Negotiating Union and Council
- Sole Negotiating Union: Under the 2019 Bill, if there were more than one registered trade union of workers functioning in an establishment, the trade union having more than 75% of the workers as members would be recognised as the sole negotiating union. The 2020 Bill lowers this threshold to 51% of workers.
- Negotiation Council: In case no trade union is eligible as sole negotiating union, the 2019 Bill provided that a negotiating council will be formed consisting of representatives of unions that have at least 10% of the workers as members. The 2020 Bill raises this threshold to 20%.
New provision under the Bill
- ■ Disputes relating to termination of individual worker: The 2020 Bill classifies any dispute in relation to discharge, dismissal, retrenchment, or otherwise termination of the services of an individual worker to be an industrial dispute. The worker may apply to the Industrial Tribunal for adjudication of the dispute. The worker may apply to the Tribunal 45 days after the application for the conciliation of the dispute was made.
The contentions arose with respect to the clause which mentions the standing order. This very standing order provides for an increase in the threshold of the workers relating to layoffs and retrenchment in industrial establishments having 300 workers from 100 workers or more at present which aims at giving more power to the individuals to adopt the policy of ‘hire and fire’ policy without the intervention of the government.

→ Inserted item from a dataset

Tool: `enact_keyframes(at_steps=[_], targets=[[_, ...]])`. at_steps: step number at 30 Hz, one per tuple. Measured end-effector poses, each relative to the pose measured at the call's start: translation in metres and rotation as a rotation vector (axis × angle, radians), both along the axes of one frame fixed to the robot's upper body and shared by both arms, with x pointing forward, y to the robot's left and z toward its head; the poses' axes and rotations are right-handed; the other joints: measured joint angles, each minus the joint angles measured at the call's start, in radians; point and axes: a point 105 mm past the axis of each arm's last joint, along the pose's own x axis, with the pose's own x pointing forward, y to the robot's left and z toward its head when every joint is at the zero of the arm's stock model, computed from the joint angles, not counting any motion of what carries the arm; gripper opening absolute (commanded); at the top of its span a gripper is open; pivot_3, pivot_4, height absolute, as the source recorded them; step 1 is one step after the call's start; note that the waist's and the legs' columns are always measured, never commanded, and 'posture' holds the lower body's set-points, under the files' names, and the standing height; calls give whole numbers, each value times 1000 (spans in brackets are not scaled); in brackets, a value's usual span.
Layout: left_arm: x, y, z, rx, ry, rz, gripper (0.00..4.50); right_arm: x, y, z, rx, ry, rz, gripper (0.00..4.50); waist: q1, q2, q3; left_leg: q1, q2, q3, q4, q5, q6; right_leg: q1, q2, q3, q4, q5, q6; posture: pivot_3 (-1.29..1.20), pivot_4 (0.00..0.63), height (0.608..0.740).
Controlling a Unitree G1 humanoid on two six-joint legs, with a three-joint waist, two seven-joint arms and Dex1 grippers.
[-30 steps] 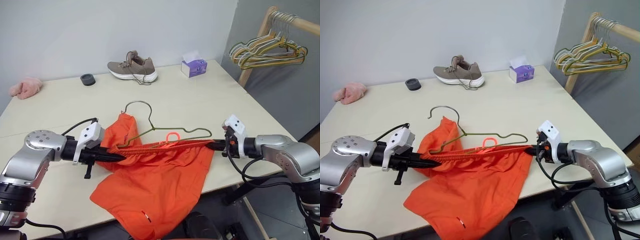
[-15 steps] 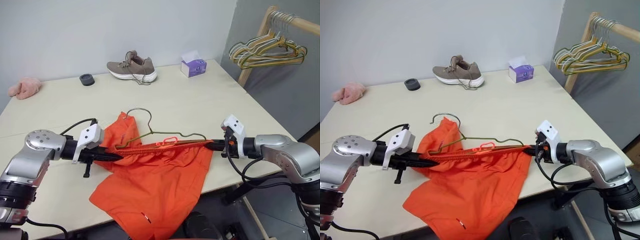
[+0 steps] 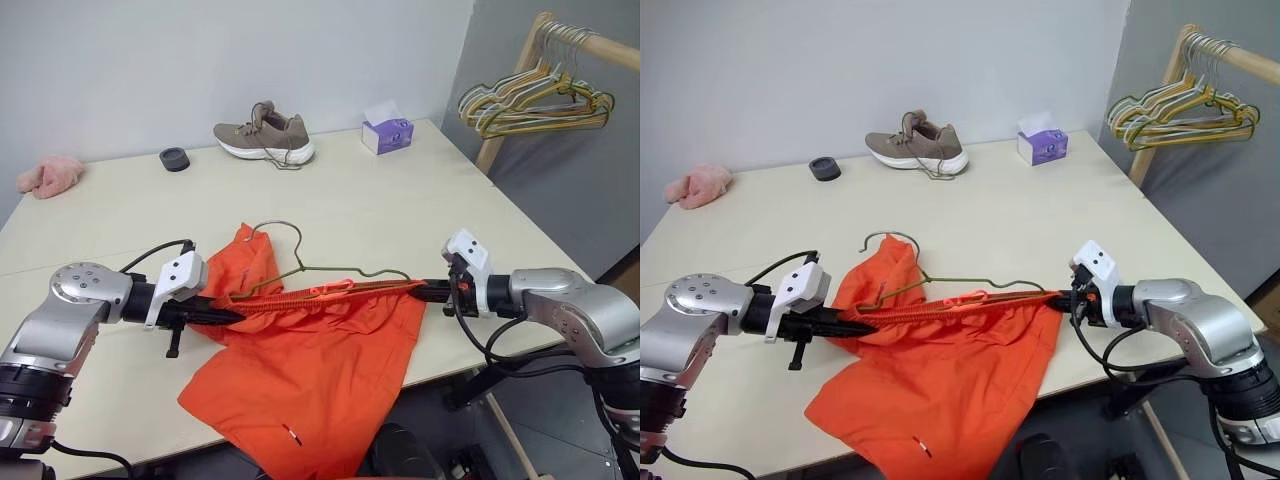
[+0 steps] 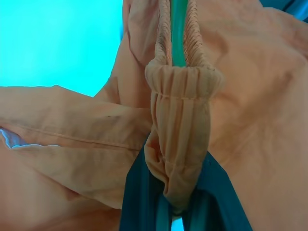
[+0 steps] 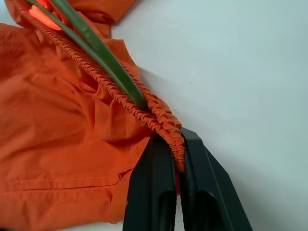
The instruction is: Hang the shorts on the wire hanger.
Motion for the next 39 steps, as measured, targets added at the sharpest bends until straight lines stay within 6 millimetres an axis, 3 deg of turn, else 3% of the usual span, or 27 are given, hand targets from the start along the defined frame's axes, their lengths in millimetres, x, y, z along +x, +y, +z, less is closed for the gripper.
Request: enact_keyframes(at_steps=[19, 25, 31, 39], targets=[[18, 2, -13, 163, -152, 16, 0, -5, 4, 7, -149, -119, 118, 16, -3, 0, 0, 0, 0, 0, 0, 0, 0, 0, 0, 0, 0, 0, 0, -249, 35, 740], [23, -9, -17, 171, -163, 44, 0, 8, 24, 30, -256, -301, 189, 16, -3, 0, 0, 0, 0, -1, 0, 0, 0, -1, 0, 0, 0, 0, 0, -251, 37, 740], [27, -12, -23, 194, -172, 64, 0, 4, 33, 29, -300, -334, 265, 16, -3, 0, 0, -1, 1, -1, 0, 0, 0, -1, -2, 1, 0, 0, 0, -255, 38, 740], [33, -18, -29, 185, -168, 112, 0, 1, 37, 31, -311, -364, 283, 2578, -3, 0, 0, -1, 0, -2, 0, 0, 0, -1, -1, 0, 0, 0, 0, -253, 40, 740]])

To quote XLRI professor and labour economist KR Shyam Sundar from an article of Indian express:
“The increase in the threshold for standing orders from the existing 100 to 300 is uncalled for and shows the government is very keen to give tremendous amounts of flexibility to the employers in terms of hiring and firing…dismissal for alleged misconduct and retrenchment for economic reasons will be completely possible for all the industrial establishments employing less than 300 workers. This is complete demolition of employment security,”
This essentially means that the right of the worker(s) stands diluted when it comes to their protest against their employer due to the absence of the intervention from the government for the business which has less than 300 labourers as their employees.
The other contention lies with the Right to Protest granted to the labourers. The labour code has now introduced the provision of “the time period for arbitration proceedings has been included in the conditions for workers before going on a legal strike as against only the time for conciliation at present”. This essentially means a 60-day notice and during the pendency of proceedings before a Tribunal or a National Industrial Tribunal and sixty days after the conclusion of such proceedings by the person who does not work in any kind of industrial establishment for protesting.
Hence, these contentions are the ones that the people have been arguing about. The readers should also note the fact that the changes that have been made in order to attract more and more investment to increase the profits. Not just this, but the nation also witnessed the relaxation of labour laws by various Indian states in order to generate revenue and garner profits to keep the economy of the state and the nation running.
To conclude with the article, if we draw a comparative analysis of the Work From Home people and the changes in labour laws, we would find ourselves in front of two constants:
- Change is in the very nature of nature and is inevitable.
- The human race adapts to the changes and learns to live with the said changes.
We can, by the above said information realise that the new black is not just Work From Home, but also the changing dynamics of the labour laws in the nation.
However, one important question which troubles the mind,
This change is coming through the land of the Indian subcontinent, but would this change last long or perish under the folds of changing time?